Every line below between the line holding "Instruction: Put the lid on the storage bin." and the line holding "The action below", inclusive, should be repeated exactly, and all other lines omitted.

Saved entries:

********

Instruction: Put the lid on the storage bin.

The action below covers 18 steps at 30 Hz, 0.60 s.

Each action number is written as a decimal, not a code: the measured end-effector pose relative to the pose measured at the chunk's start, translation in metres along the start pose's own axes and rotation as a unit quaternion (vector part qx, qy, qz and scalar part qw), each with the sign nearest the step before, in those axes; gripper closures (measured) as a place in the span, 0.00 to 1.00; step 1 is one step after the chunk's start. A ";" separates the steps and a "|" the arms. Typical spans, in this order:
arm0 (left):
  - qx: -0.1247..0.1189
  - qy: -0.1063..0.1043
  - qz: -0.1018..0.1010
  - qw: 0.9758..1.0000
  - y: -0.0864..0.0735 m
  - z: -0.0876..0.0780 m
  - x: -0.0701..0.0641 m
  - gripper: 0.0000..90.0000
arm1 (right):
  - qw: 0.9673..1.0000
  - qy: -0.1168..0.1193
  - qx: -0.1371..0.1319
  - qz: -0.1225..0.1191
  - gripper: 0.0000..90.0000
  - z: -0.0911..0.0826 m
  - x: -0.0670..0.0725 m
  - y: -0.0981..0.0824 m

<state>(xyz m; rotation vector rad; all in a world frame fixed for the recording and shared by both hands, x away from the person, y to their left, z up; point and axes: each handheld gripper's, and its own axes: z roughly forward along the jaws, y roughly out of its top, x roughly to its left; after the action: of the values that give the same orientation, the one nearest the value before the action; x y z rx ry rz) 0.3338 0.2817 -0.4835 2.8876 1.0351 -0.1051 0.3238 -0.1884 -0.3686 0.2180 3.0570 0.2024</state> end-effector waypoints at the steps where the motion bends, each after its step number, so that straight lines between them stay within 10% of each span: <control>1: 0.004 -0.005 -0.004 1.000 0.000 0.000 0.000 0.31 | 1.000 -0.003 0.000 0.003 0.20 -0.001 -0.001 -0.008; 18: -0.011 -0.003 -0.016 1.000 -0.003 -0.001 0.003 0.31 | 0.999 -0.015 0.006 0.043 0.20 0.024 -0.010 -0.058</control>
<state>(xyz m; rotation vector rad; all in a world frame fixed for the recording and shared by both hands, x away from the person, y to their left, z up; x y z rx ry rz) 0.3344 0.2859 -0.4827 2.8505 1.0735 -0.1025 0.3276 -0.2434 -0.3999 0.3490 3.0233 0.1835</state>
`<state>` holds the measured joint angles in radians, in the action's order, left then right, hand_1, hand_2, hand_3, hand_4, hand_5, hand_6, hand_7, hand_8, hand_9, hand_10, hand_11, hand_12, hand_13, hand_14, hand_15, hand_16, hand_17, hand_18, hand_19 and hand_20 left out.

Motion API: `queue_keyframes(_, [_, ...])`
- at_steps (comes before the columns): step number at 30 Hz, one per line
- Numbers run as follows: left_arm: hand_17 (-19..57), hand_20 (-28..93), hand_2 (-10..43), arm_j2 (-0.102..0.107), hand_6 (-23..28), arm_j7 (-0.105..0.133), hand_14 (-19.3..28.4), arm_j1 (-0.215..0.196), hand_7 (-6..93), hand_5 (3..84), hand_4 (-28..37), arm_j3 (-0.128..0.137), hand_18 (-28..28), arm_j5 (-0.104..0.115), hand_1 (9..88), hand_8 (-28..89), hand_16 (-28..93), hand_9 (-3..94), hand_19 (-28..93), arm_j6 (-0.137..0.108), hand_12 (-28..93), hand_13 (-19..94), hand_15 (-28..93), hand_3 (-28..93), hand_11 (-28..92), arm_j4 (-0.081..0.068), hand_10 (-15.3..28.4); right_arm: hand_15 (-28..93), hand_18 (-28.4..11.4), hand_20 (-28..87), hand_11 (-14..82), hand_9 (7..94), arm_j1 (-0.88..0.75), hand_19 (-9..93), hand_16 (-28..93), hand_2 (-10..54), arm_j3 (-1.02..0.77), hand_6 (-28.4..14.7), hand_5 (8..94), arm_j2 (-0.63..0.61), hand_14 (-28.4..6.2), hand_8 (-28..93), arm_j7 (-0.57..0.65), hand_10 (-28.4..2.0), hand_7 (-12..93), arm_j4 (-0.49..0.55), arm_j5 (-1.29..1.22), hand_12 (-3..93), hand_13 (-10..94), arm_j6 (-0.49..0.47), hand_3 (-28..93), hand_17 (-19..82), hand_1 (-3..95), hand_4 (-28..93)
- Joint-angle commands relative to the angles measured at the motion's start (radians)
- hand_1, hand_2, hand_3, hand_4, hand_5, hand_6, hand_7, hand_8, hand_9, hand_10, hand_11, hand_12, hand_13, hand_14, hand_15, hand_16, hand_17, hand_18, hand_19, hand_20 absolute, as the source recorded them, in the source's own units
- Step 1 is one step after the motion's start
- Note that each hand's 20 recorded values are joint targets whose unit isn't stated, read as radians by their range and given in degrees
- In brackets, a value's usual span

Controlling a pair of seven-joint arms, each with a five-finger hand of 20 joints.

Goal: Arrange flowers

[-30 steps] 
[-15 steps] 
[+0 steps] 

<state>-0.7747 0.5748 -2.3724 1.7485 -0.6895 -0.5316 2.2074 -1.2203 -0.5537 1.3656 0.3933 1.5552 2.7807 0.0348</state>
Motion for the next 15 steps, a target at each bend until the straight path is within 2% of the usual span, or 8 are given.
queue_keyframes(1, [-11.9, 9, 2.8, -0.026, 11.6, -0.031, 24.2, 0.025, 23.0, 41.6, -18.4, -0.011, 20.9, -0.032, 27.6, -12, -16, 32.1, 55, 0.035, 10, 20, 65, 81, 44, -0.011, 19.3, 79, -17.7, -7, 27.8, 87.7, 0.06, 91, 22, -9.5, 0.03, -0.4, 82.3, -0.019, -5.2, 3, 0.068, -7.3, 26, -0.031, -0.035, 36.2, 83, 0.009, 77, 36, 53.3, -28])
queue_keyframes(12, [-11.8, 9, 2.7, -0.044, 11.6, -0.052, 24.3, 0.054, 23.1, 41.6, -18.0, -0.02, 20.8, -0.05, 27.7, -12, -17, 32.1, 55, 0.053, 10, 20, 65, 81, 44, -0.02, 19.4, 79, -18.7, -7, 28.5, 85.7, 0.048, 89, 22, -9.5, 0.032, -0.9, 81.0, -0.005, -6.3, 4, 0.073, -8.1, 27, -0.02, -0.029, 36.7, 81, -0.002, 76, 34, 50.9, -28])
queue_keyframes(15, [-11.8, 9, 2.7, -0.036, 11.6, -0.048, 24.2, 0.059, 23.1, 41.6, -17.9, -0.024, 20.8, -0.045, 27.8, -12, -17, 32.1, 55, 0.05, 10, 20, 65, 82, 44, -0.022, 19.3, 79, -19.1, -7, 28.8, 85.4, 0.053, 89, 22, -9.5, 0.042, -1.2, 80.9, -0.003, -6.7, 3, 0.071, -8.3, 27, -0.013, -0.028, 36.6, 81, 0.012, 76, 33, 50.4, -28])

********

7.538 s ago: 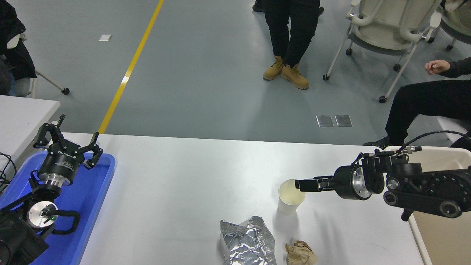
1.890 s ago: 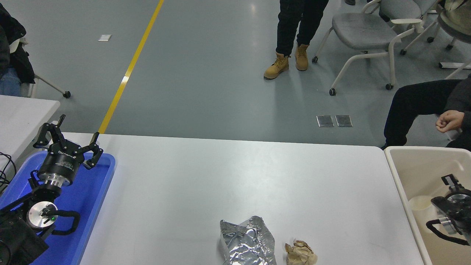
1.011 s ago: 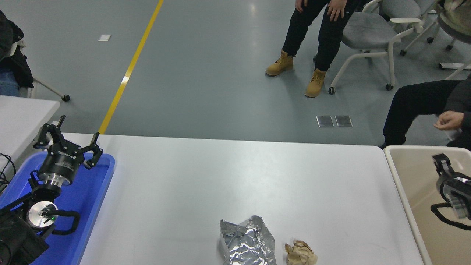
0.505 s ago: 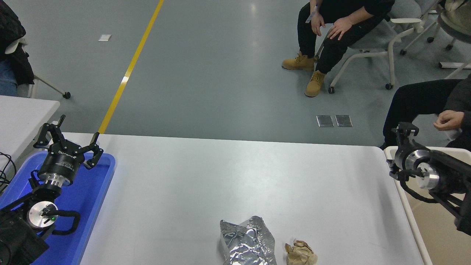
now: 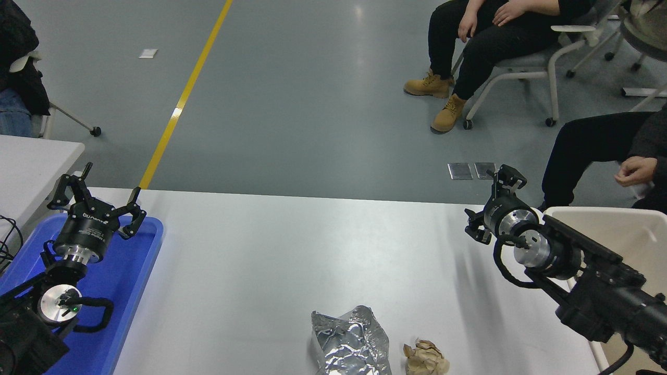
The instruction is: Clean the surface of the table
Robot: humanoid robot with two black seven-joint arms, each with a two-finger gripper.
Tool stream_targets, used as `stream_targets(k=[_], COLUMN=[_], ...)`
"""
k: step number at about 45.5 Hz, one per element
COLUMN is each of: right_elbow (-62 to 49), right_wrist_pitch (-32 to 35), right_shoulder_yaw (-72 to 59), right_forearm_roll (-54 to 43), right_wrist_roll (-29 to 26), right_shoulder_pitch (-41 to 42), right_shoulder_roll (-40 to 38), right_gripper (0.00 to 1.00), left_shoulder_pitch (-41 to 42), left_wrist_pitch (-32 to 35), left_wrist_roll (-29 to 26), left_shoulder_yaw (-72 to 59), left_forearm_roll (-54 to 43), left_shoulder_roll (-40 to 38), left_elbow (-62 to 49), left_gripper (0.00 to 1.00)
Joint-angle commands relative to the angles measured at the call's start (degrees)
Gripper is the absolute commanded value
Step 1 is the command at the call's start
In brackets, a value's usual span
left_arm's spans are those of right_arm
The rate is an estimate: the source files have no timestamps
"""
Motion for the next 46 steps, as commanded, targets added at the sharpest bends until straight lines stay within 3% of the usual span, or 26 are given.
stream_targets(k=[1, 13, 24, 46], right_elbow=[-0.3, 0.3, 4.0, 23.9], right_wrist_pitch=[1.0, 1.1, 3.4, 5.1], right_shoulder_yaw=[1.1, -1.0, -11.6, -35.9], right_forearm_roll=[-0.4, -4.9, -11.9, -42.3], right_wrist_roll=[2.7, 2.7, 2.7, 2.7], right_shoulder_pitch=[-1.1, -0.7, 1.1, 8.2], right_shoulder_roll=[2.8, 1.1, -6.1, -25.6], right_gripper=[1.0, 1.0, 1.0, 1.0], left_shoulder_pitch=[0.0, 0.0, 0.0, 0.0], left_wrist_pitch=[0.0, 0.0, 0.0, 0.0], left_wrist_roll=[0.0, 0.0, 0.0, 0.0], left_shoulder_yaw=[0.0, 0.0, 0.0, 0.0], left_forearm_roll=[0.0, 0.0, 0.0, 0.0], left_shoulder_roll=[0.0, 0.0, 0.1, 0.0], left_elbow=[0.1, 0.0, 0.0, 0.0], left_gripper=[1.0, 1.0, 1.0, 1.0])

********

:: Answer box ::
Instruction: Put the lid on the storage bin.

The action below covers 18 steps at 30 Hz, 0.60 s.

The exercise is finished.